So much time, so many notes

Posted: Sunday, July 16, 2006

If she could find all the addresses, it would cost $2,974.53 just for the stamps for Linda Schrenko to mail notes of apology to all the Columbia County voters who cast ballots for her in the Aug. 20, 2002 Republican primary.

She'll have the next eight years to work on them.

After sentencing Schrenko to prison, Federal Judge Clarence Cooper ordered Schrenko on Wednesday to pay $414,887.50 in restitution for her part in a scheme to funnel federal education money into that primary campaign for governor.

That means while Schrenko will have the time to write, she probably won't have much money left over for postage stamps when she's eventually sent to a minimum-security women's prison.

If the mood strikes her, however, we'll suspend a rule and give her a break.

She can write just one letter of apology to everyone, and we'll print it.

Normally, newspapers don't publish letters from prison inmates. We get them every now and then. They usually lay out a litany of wrongs that society, or the prison, or a judge, or the sheriff have committed against the innocent felon, whose only fault was being poor, or ignorant, or in the wrong place at the wrong time. After a few moments of amusement, into the trash they go.

But not Schrenko's. If she'll send a letter apologizing for ripping off taxpayers and disappointing everyone who wrongly placed their trust in her, we'll be happy to print it.

Hopefully, at least some of those 7,627 Columbia Countians who gave her their vote will find it more fulfilling than Schrenko's single-sentence apology uttered upon exiting the federal courthouse in Atlanta.

A reporter asked her what she had to say to supporters, and she responded, "Obviously, I'm sorry. That's all I can say."
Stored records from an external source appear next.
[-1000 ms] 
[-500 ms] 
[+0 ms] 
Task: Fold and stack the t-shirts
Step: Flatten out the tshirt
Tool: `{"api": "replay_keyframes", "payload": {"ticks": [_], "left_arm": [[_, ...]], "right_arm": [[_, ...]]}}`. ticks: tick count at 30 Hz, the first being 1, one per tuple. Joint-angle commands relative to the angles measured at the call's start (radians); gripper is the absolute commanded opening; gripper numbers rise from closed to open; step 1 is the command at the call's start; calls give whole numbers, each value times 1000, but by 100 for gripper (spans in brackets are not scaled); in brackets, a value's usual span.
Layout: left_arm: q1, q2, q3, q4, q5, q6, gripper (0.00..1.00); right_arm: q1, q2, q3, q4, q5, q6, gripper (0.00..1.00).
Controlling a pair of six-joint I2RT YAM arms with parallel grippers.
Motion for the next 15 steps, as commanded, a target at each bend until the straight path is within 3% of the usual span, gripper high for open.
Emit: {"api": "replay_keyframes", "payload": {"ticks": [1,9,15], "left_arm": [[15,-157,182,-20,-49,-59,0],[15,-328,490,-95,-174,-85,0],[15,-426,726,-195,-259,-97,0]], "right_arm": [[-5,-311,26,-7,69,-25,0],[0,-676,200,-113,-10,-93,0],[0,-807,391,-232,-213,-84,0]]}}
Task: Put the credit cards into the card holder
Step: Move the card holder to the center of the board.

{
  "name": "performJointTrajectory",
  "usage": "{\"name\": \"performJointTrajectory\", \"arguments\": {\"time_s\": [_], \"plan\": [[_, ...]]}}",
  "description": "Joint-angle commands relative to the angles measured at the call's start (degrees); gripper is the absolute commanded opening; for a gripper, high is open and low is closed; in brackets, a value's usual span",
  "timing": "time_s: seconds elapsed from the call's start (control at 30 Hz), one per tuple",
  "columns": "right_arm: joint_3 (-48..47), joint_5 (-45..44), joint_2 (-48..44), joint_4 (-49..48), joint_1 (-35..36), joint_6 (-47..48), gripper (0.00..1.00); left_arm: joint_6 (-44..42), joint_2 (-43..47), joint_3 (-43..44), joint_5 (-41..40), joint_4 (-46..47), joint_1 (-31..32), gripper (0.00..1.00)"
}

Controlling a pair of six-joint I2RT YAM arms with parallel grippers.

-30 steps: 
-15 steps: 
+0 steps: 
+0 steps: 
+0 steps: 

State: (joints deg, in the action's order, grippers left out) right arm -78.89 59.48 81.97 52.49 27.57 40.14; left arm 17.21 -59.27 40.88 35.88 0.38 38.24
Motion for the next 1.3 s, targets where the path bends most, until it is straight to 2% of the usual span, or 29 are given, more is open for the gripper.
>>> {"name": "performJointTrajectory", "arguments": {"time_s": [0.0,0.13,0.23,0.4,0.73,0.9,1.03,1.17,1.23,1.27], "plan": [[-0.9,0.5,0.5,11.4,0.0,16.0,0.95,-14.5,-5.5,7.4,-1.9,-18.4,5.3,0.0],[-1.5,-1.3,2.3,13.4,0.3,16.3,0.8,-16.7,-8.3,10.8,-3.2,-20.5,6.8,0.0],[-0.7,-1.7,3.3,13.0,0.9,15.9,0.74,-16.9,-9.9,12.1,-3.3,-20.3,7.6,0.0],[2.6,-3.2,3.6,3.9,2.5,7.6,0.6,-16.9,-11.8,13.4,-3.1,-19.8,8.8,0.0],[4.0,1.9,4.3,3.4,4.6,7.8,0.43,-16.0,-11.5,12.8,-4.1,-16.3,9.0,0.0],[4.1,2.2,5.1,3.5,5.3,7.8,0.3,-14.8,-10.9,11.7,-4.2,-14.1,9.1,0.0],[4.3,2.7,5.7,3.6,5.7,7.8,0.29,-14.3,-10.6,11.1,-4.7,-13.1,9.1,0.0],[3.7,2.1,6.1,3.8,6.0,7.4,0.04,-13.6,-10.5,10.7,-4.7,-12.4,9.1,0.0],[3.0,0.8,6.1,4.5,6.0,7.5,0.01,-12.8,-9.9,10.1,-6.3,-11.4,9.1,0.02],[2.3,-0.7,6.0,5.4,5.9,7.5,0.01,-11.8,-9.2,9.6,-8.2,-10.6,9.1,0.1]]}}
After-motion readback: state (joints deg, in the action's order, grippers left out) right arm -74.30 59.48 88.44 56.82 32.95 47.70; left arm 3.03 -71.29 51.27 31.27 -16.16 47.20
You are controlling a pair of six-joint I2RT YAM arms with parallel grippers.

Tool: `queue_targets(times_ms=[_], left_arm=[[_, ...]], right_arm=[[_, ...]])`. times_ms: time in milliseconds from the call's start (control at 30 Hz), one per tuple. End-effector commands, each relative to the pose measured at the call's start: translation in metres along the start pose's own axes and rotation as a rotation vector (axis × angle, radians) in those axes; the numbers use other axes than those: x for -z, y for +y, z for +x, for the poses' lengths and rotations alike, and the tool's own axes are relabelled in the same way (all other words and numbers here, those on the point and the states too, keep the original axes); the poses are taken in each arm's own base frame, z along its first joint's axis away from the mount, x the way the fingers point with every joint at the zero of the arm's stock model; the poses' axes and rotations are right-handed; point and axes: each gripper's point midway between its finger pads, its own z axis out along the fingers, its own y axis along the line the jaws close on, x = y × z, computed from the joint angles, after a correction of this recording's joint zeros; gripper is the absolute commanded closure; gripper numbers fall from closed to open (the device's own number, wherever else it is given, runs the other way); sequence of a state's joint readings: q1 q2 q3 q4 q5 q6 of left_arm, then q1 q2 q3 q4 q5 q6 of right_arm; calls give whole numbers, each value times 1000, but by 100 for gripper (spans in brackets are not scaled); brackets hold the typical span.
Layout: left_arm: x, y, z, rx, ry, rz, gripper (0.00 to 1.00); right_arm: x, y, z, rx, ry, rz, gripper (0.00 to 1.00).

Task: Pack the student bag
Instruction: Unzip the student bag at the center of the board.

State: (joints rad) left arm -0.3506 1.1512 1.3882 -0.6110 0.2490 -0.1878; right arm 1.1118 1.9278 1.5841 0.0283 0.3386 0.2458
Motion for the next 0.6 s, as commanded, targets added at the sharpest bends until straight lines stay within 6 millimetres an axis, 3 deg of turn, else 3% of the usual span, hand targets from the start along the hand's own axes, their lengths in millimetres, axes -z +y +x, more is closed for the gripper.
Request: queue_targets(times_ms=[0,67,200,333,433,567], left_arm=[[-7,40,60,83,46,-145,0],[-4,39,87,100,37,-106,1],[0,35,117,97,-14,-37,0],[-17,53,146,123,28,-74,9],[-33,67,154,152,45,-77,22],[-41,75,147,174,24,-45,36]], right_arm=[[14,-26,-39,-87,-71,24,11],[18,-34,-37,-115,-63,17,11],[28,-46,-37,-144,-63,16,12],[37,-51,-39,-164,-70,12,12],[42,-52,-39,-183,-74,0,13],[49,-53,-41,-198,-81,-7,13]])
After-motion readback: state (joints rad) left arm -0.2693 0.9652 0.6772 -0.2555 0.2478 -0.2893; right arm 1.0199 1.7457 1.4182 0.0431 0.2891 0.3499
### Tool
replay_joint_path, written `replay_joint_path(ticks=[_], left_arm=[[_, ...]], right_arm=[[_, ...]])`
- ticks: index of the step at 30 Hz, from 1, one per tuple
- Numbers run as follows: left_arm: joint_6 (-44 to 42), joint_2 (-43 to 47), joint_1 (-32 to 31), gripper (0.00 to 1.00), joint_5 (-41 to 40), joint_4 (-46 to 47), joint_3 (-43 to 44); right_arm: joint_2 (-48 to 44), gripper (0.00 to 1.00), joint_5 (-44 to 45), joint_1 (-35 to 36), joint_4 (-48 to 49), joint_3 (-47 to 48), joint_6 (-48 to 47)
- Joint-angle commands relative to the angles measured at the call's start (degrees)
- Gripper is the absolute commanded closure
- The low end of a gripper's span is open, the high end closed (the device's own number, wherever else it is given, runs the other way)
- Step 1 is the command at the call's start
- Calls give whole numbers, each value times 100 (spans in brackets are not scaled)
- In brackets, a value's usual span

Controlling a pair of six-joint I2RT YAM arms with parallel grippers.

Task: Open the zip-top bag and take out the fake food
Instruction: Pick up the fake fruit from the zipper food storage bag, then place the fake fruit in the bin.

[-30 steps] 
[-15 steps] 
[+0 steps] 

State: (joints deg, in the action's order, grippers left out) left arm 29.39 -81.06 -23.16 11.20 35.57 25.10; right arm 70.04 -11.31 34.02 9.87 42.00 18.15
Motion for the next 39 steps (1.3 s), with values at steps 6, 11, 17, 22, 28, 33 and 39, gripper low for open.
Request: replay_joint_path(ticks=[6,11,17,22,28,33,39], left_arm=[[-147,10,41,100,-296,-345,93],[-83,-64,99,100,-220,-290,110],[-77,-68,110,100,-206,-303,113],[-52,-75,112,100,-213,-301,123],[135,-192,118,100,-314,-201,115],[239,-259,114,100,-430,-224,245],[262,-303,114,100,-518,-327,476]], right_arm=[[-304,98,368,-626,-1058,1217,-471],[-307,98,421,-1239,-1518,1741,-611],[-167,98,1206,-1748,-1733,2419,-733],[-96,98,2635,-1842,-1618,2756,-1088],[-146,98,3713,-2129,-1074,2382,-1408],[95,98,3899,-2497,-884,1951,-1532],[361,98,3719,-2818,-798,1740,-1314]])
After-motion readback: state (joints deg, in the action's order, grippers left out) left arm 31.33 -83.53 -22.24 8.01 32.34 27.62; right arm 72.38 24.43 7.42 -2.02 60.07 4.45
It wasn't. She later had a few words of apology on local TV, too - mostly sounding like "I'm sorry I ever got into politics."

Meanwhile, sentencing still awaits for some of the minor minions in the scheme to funnel federal funds to Schrenko's 2002 Republican primary campaign, including Miller Finley and Richard Leonard, and for major co-conspirators Merle Temple and Stephen Botes.

Botes is a South African businessman who helped provide cover for the scheme. The rest were involved with the state Department of Education or the campaign, or both. Finley, Leonard and Temple, like Schrenko, are Columbia County residents.

It's politicians and hangers-on like these who help generate the cynicism that causes voters to devalue their own citizenship by failing to exercise it.

For all of them, and all of us, this sordid case should come to closure by the end of August when the final sentences are pronounced. Apologies from the whole bunch should be part of those sentences - if not in letters to all those 7,627 betrayed voters, then at least by making each of them write, "I will not steal money from little kids" 7,627 times on a chalkboard.

Choose a ballot

Tuesday's primaries are a tough choice for local Democrats. They would love to cast a ballot in the gubernatorial primary between Cathy Cox and Mark Taylor. But if they do, they can't vote in the race for county commission chairman. That race appears only on the Republican ballot because no Democrat filed to run for the post.

Columbia County Democrats who want a say in the chairmanship, then, will have to pick up a Republican ballot. They may not be able to help out Cox or Taylor, but they'll be able to cast a few mischief-making votes on the GOP side.

In any event, for those of you who have already voted absentee or by early voting, good for you. For those who haven't, don't forget to vote on Tuesday. If you're undecided on a race, write my name in.